We sank into an enormous couch in the company’s luxurious new office. Two employees idly skateboarded in circles across the polished floor; a few weeks later, a 20-foot mini ramp in FaZe colors would be built in one corner. Bengtson, along with his friend and FaZe cofounder Thomas Oliveira (better known as FaZe Temperrr), explained to me how a group of video game streamers, YouTube creators, and social media personalities had grown, seemingly overnight, into a multimedia enterprise with 130 or so employees, many of them recruited from CAA and the NFL and the music industry, heading for a billion-dollar debut on the stock market.

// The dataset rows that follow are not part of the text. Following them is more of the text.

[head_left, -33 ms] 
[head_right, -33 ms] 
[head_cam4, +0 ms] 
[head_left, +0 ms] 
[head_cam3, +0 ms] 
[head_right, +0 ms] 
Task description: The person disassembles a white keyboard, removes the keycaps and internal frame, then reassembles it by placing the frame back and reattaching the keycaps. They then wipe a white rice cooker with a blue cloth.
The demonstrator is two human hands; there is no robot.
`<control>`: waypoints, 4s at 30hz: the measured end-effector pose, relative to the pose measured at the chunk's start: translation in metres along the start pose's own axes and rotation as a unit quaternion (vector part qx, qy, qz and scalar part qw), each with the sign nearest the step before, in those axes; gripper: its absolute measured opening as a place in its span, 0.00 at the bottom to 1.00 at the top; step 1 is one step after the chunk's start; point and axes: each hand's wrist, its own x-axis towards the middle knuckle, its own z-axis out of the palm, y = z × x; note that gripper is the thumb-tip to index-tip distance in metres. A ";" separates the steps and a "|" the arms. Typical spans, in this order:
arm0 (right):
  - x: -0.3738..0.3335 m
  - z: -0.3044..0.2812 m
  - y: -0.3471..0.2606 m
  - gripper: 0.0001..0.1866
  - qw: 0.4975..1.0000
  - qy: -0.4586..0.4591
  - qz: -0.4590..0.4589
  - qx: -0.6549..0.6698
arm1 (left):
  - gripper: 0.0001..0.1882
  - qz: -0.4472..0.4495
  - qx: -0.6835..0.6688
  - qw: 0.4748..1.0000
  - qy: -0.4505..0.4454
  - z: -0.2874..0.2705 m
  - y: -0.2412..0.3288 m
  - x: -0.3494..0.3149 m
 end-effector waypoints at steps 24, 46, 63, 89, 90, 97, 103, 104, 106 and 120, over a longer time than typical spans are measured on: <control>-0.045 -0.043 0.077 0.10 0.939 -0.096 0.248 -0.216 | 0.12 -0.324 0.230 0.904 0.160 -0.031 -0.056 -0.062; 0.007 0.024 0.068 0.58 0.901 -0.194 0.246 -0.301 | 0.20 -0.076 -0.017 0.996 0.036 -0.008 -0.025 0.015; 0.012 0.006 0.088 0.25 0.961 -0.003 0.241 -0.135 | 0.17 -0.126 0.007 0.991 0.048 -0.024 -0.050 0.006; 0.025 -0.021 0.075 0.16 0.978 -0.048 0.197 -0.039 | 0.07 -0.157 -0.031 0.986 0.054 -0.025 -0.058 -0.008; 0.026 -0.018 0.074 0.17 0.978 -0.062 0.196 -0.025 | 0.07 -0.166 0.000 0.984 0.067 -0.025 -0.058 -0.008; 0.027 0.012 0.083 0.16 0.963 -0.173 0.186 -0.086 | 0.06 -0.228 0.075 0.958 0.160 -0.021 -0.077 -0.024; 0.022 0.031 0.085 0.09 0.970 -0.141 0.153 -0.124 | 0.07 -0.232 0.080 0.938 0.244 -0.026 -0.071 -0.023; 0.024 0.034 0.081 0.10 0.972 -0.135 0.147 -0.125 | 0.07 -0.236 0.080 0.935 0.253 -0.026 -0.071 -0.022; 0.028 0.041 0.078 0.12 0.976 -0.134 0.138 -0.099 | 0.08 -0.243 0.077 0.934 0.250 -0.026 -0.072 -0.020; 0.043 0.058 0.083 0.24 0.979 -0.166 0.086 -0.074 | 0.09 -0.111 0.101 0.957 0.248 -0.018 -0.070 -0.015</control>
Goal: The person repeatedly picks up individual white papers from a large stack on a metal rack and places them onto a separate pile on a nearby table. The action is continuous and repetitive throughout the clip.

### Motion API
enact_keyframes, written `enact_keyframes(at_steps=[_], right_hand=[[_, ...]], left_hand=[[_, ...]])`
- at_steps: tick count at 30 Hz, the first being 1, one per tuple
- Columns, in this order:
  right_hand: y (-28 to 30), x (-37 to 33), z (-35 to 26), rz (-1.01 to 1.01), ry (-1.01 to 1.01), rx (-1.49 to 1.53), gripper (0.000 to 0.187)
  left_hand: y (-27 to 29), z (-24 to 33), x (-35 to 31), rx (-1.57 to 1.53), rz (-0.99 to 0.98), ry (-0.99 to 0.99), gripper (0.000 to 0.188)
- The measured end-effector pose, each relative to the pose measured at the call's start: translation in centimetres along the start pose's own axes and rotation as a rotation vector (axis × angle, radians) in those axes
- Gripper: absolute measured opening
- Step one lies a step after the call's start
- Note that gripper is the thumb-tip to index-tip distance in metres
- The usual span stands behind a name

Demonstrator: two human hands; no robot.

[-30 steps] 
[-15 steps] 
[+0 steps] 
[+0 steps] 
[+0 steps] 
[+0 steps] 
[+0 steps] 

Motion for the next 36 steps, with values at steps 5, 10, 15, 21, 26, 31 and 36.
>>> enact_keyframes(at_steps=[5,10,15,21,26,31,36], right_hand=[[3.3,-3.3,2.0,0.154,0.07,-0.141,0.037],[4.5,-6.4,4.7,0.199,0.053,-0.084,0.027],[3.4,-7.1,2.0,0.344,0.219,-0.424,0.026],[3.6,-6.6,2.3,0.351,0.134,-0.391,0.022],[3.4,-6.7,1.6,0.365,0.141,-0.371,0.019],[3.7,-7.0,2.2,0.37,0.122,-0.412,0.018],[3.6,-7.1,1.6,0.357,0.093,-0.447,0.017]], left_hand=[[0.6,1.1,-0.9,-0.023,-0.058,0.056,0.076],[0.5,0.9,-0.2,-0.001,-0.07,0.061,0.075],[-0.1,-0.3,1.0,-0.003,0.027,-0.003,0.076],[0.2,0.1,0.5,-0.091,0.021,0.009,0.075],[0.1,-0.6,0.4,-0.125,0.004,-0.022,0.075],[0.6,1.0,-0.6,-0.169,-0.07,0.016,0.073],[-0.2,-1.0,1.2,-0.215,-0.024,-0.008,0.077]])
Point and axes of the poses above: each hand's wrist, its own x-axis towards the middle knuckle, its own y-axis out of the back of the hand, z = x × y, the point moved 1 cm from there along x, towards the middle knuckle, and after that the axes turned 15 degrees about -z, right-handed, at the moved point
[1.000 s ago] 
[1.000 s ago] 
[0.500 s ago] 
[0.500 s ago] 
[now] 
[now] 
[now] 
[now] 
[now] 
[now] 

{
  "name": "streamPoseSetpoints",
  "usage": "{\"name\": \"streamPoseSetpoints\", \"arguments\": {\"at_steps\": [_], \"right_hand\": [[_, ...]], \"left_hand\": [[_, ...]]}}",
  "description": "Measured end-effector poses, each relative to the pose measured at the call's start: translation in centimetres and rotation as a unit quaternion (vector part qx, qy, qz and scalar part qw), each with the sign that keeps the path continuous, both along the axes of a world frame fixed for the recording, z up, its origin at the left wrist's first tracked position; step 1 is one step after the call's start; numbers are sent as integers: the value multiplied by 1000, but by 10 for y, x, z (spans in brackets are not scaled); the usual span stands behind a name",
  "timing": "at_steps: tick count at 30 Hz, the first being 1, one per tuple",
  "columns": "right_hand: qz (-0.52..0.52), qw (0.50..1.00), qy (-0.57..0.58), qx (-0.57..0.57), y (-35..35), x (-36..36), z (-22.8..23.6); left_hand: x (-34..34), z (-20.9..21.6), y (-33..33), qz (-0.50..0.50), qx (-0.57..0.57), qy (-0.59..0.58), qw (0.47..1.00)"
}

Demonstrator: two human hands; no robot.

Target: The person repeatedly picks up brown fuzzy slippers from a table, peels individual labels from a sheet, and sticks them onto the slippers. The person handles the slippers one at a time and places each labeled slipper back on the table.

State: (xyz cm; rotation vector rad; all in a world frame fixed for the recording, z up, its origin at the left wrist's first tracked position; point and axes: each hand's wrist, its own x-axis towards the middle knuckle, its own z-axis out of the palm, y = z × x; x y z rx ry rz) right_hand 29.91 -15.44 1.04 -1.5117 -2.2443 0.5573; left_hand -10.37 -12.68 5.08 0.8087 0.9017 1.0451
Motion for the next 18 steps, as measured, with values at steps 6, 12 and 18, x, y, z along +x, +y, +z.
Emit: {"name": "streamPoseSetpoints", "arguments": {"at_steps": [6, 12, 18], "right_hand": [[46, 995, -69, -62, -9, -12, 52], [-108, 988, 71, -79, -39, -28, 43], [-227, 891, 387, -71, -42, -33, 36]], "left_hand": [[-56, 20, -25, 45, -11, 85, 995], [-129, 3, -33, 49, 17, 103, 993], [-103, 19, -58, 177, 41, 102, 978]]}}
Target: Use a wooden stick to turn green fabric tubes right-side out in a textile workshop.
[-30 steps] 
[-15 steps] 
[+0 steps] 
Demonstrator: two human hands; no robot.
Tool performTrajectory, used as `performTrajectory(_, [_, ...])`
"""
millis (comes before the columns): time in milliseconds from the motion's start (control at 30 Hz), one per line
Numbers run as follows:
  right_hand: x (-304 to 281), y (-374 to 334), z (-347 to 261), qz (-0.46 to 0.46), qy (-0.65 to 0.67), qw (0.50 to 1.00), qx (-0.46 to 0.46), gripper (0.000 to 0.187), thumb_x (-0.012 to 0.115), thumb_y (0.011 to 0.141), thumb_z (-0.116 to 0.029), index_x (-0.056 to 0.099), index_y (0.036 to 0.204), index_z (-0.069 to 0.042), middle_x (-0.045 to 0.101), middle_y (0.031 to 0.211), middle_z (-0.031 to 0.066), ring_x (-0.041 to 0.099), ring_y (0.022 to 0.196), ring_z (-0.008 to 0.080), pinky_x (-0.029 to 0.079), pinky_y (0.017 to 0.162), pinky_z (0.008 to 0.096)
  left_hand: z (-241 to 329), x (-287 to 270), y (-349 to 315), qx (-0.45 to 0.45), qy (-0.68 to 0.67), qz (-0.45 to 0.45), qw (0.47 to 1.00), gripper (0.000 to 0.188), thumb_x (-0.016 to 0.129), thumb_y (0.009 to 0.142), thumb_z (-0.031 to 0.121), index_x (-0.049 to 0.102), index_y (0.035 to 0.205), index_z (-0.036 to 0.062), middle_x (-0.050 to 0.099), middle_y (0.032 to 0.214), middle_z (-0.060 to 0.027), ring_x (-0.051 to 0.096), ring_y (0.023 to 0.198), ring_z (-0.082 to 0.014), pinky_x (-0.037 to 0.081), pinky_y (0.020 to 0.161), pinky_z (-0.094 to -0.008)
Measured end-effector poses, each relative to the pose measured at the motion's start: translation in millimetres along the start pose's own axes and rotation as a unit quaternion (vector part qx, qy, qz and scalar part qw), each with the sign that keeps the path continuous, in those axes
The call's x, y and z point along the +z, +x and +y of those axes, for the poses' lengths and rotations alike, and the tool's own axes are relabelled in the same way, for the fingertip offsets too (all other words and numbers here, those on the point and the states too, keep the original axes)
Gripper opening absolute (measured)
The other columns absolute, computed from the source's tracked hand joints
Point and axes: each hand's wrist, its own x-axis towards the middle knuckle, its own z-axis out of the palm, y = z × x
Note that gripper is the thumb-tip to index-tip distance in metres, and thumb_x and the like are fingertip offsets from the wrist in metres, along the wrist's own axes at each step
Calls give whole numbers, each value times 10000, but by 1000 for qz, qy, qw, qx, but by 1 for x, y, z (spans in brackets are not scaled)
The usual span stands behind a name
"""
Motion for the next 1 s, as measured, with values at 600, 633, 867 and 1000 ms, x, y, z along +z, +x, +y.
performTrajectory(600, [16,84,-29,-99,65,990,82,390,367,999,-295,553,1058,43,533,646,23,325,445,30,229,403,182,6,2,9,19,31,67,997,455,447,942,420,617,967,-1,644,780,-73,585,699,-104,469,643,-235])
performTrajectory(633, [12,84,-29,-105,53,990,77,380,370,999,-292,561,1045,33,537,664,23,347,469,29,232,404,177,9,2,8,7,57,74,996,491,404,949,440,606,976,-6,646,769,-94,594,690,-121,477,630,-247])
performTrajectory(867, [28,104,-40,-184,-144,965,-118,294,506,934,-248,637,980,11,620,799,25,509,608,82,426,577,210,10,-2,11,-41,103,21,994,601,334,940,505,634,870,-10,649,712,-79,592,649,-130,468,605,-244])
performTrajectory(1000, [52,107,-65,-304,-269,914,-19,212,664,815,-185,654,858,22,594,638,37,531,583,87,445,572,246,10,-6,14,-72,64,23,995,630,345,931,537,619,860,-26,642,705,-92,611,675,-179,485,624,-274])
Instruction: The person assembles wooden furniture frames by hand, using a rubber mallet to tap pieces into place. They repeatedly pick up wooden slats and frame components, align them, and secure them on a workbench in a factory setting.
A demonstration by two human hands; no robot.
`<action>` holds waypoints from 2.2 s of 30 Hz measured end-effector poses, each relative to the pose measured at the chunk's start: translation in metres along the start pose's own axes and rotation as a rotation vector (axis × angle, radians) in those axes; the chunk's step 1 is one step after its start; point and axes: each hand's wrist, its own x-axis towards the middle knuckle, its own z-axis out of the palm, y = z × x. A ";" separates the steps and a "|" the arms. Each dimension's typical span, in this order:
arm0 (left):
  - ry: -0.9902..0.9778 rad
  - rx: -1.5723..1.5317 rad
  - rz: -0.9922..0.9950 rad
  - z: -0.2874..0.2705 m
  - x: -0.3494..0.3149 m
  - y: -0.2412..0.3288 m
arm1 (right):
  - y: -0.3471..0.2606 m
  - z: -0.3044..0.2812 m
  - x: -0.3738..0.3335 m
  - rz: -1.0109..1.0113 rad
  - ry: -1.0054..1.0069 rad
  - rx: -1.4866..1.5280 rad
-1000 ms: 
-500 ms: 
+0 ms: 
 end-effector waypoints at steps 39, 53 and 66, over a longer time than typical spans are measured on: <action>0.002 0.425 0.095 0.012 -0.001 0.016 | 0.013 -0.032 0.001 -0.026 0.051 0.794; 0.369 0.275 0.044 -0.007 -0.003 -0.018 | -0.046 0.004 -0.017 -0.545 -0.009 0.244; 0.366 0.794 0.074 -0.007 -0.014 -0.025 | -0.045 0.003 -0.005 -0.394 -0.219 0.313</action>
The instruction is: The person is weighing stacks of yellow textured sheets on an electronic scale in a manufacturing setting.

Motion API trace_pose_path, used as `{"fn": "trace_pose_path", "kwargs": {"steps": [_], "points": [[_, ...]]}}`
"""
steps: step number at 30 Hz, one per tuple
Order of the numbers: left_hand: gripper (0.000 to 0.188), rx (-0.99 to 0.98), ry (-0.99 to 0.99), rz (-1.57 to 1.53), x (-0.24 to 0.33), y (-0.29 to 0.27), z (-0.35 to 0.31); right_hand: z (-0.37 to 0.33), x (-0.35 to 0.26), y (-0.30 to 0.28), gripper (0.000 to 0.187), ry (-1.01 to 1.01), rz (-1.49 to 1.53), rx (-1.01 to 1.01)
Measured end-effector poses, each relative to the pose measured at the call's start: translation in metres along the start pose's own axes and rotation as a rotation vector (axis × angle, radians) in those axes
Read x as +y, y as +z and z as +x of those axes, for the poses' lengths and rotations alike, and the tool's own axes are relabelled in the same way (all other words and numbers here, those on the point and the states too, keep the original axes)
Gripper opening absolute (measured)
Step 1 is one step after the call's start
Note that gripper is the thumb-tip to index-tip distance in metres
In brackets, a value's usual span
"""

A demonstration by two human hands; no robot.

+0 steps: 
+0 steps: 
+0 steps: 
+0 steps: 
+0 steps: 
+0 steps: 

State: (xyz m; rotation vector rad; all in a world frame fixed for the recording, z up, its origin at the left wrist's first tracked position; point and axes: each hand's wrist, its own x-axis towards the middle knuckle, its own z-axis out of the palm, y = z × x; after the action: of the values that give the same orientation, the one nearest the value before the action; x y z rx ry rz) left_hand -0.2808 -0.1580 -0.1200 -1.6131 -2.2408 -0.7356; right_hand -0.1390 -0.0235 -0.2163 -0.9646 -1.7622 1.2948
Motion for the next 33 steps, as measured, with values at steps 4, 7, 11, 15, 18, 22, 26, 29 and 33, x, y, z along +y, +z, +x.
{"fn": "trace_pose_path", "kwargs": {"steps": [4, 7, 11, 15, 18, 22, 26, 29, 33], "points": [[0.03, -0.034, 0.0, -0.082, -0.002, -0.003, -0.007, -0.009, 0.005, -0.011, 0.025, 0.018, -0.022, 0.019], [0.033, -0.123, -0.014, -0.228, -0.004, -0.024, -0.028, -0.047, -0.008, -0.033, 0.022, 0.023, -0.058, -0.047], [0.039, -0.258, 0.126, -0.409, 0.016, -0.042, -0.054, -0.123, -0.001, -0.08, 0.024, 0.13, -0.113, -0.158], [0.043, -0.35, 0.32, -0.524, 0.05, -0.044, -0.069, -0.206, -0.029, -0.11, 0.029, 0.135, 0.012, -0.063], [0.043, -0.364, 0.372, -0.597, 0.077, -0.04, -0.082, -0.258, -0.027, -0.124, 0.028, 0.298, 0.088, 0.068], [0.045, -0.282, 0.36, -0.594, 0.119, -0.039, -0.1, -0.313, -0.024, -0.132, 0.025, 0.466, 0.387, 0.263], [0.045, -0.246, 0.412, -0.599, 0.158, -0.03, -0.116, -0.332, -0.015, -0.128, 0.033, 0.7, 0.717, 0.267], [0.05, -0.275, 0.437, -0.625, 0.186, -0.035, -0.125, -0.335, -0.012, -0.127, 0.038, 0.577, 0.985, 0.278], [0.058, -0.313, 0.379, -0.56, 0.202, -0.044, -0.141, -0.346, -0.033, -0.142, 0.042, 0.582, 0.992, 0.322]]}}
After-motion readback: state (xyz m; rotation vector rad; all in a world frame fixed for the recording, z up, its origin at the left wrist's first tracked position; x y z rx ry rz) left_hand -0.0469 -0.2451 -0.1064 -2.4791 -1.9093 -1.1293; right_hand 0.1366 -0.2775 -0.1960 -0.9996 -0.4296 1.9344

Bengtson and Oliveira started at the beginning. After meeting online, they joined a nascent collective of Call of Duty gamers called FaZe Clan. FaZe had gained traction producing a video series called Illcams—“KillCams without the K,” Oliveira explained, attitude-heavy montages of violent deaths captured by the game’s “KillCam.” This wasn’t competitive gaming, exactly; it was a sort of punk-inspired way of operating within the Call of Duty universe. Oliveira likened it to different sports entirely. “It’s got the skateboarding dynamic of the tricks and the complication,” he said, along with “the humiliation aspect of dunking on someone,” all tidily wrapped up into skate-inspired videos. By 2012, the group had a million subscribers on YouTube.
For FaZe members, success was less about technical excellence inside Call of Duty than entertainment value on YouTube: They had to be exceptional at their chosen games but also charming and compelling in the videos they produced, some of which didn’t even include gameplay. The group had come of age online and grew up on social media. Showing their faces outside gaming videos came naturally. Viewers couldn’t get enough of it.
In 2017, by which point the FaZe collective of gamers and content creators had grown to include professional esports teams, the group moved into a series of mansions in Los Angeles that they repurposed as “content houses.” They fit right in in Hollywood: These days, Bengtson is more likely to post an Instagram video from a nightclub than from his gaming setup. He attributed FaZe’s initial popularity and staggering growth in part to the fact that they didn’t look like stereotypical gamers. “It’s that hunched-over, super--antisocial, overweight kid—the nerd, right?” he said. “Obviously, me and Tommy are both six-five, tattooed, fuck girls and party, all that shit. The kids we lived with were way less cool than us—but they were still cool, though.”
Cards on the table: I’m not much of a gamer. I own a PlayStation but pull it out of the closet only for emergencies. I prefer a game of FIFA against a friend to Fortnite against a stranger. I know plenty of people who play video games, but I know fewer people who proudly identify as gamers—or, more pressingly, seem likely to spend money on goods meant for gamers. I hadn’t heard of FaZe Clan until a couple of years ago, when I read about its plans to put the YouTuber FaZe Rug into a full-length feature film.